Now, Andrew Cashner is not Strasburg. And the Padres, barring some kind of miracle run (and frankly, it’d be nice to be on the other end of such a miracle comeback once in awhile), won’t be in the playoffs. Nevertheless, Cashner’s future role in the Padres rotation is likely to be a big one. One could argue that Cashner has been the best pitcher the Padres have had this season (an argument could be made for Stults as well and we don’t really know what we have out of Ian Kennedy and Tyson Ross yet though things appear promising). In a rotation that likely will not contain Volquez, Marquis, or Richard, Cashner could very well find himself atop the rotation in 2014.

As of Wednesday’s game in Colorado, Cashner has 130.1 IP. His previous career high? 111.1 (which, it’s worth noting combines 57 IP in the Minors). As of August 14, he has already gone 19 innings beyond his career high. It’s worth noting that this comes a bit more than a year from the 3rd inning in Phoenix in which Cashner airmailed his warm up pitch and was removed due to a strained right lat muscle. He missed the rest of July, all of August and was shelled on September 3rd before being shut down for the year. In the end it was determined that Cashner needed rest, which he received during the winter (and then some thanks to an errant hunting knife).

 

Unfortunately injuries are not uncommon to Cashner who missed basically all of 2011 due to a rotator cuff injury. On the plus side, neither the rotator cuff nor the lat muscle required surgery. In both cases they were strains. Caused by overuse or stress? Who’s to know for sure. But why tempt such a thing?

Cashner has the 2nd highest ERA+ on the staff, 2nd highest SO/9, 2nd lowest ERA, and per Fangraphs the highest WAR of all SP. The Padres are 15.5 games back.

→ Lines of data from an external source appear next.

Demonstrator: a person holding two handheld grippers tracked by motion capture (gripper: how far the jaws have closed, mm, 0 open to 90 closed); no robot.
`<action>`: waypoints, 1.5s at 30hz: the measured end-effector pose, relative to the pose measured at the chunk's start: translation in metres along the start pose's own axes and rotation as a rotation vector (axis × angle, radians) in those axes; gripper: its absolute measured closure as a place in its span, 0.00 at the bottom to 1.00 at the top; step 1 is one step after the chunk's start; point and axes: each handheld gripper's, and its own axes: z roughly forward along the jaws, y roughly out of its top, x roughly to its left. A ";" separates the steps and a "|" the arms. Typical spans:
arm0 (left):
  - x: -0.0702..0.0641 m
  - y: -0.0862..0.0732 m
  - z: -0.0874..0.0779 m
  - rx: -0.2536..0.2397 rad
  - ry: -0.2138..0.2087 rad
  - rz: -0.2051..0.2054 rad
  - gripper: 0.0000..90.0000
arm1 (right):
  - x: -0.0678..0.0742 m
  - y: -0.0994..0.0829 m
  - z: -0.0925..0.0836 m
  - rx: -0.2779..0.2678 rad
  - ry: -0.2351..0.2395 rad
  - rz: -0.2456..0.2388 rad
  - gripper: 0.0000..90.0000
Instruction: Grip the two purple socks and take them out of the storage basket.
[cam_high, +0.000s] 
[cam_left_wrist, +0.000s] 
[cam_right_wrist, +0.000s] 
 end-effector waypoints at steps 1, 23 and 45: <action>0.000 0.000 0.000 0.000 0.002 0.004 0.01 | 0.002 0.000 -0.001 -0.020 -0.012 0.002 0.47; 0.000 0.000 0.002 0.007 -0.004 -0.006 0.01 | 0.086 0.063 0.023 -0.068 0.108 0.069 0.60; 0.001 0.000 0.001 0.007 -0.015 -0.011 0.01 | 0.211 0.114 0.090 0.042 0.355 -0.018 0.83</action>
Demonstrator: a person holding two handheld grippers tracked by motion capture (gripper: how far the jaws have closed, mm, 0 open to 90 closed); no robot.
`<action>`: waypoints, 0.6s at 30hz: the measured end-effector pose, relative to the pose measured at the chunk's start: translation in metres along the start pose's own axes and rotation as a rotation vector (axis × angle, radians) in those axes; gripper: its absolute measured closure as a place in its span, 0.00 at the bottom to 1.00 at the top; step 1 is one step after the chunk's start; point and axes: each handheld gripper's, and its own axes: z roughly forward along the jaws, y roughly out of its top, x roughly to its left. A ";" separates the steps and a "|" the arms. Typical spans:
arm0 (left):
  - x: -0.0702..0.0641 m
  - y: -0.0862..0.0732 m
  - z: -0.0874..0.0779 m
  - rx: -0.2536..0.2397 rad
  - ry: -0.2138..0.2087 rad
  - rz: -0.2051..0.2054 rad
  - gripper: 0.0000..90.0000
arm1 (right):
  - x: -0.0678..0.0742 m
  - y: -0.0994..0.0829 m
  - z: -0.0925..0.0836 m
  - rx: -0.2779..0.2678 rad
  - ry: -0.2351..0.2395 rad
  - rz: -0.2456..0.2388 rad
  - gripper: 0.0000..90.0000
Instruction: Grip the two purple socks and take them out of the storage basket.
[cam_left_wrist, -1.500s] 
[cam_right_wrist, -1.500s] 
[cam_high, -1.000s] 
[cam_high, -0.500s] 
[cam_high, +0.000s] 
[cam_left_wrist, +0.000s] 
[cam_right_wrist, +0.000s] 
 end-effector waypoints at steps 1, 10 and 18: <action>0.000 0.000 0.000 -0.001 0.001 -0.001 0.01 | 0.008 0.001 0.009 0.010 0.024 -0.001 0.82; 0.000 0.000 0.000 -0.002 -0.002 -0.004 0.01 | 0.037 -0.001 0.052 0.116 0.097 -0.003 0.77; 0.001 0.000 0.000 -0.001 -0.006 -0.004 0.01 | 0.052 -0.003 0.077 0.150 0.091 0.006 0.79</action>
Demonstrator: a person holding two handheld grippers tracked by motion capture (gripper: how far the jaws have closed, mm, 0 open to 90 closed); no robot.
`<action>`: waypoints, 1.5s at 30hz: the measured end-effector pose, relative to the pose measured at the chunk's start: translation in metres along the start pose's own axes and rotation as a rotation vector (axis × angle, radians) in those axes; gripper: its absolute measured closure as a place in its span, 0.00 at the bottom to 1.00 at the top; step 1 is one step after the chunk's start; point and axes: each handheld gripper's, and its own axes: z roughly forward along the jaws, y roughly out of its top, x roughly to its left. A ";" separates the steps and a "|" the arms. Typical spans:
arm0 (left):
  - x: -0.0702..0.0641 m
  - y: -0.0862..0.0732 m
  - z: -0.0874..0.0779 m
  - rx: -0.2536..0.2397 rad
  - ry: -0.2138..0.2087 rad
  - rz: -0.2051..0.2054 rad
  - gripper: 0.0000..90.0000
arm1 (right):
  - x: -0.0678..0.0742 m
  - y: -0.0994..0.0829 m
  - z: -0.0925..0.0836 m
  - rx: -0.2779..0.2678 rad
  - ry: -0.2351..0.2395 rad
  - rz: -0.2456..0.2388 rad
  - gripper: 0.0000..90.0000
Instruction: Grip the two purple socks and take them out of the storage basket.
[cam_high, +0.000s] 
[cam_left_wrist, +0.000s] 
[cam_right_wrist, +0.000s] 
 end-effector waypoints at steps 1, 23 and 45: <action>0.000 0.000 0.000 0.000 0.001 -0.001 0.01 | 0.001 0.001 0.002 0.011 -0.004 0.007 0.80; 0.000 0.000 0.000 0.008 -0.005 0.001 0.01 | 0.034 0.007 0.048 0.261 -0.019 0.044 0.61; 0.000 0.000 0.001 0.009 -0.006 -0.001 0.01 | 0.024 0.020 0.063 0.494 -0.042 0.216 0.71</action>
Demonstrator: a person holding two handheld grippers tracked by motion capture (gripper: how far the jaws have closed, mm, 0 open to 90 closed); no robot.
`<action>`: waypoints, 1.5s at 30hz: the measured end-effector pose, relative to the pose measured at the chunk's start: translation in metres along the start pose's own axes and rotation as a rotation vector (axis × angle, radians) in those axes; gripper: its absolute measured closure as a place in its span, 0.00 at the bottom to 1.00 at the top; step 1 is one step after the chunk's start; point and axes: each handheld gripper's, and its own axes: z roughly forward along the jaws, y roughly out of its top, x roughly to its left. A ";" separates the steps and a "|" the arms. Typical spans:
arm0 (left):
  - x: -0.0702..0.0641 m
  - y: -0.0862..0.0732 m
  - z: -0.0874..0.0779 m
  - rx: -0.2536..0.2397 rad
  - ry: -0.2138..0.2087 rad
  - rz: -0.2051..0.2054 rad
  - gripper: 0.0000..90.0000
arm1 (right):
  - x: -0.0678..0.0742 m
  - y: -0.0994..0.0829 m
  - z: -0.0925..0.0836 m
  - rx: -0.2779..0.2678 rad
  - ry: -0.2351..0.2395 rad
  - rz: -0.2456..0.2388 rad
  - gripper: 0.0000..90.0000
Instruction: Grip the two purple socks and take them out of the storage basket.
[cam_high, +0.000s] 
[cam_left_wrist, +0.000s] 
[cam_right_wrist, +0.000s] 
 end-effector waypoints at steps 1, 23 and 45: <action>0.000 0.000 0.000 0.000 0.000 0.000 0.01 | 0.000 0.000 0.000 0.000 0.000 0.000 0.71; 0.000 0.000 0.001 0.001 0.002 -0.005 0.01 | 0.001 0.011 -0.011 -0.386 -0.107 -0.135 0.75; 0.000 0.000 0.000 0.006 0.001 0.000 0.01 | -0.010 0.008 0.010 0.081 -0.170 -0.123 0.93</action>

There is little reason to risk Cashner’s health at this point.

This isn’t to say that he should be shut down. But limited in some way? Absolutely. And it should start now. Obviously, Bud Black knows this. In fact, dating back to a June interview with Darren Smith there was talk of figuring out how to limit Cashner’s innings and indicating his innings limit would be around 150 “ish.” In what somewhat sounds funny now, the concern then was making sure Cashner was available for a playoff push in September and possible games in October. Obviously, that concern no longer exists. But the plan has already been put in play. For starters, Cashner started the season in the bullpen. In Miami at the end of June the Padres pushed Cashner’s start from Saturday to Sunday. He was moved to the 5th spot in the rotation. And come September, Burch Smith and Robbie Erlin are likely to be here to eat up a start or two.

If the Padres plan to shut him down at around 150 innings and currently at 130 innings that likely gives Cashner 4 more starts. At that pace Cashner’s last start would be September 6th. However, the Padres have 3 off days plus the September 1st roster expansions.

I actually had the chance to ask Bud Black this question specifically. The basic takeaway? 150 innings is a soft target number and with rosters expanding we could see Cashner skip a start or two (amounting to pitching once every 10 days vs 5). But the goal is to get Cashner to pitch through September, not to shut him down.

I’m not sure the what the purpose of that goal is but at least there is a plan to limit his innings in September. Perhaps it’s a mental hurdle to clear. With a guy who’s had so many injury issues in the past, playing a full season is bound to have some mental payoff for him.

For me, Andrew Cashner has quickly become one of my favorite players on this team and has become must watch starts. He’s had a breakout year in 2013 and with Cory LuebkeJoe Wieland and Casey Kelly due back next season, his success has provided more hope for a rotation that was much maligned this season.

But kid gloves over the next 8 weeks Buddy.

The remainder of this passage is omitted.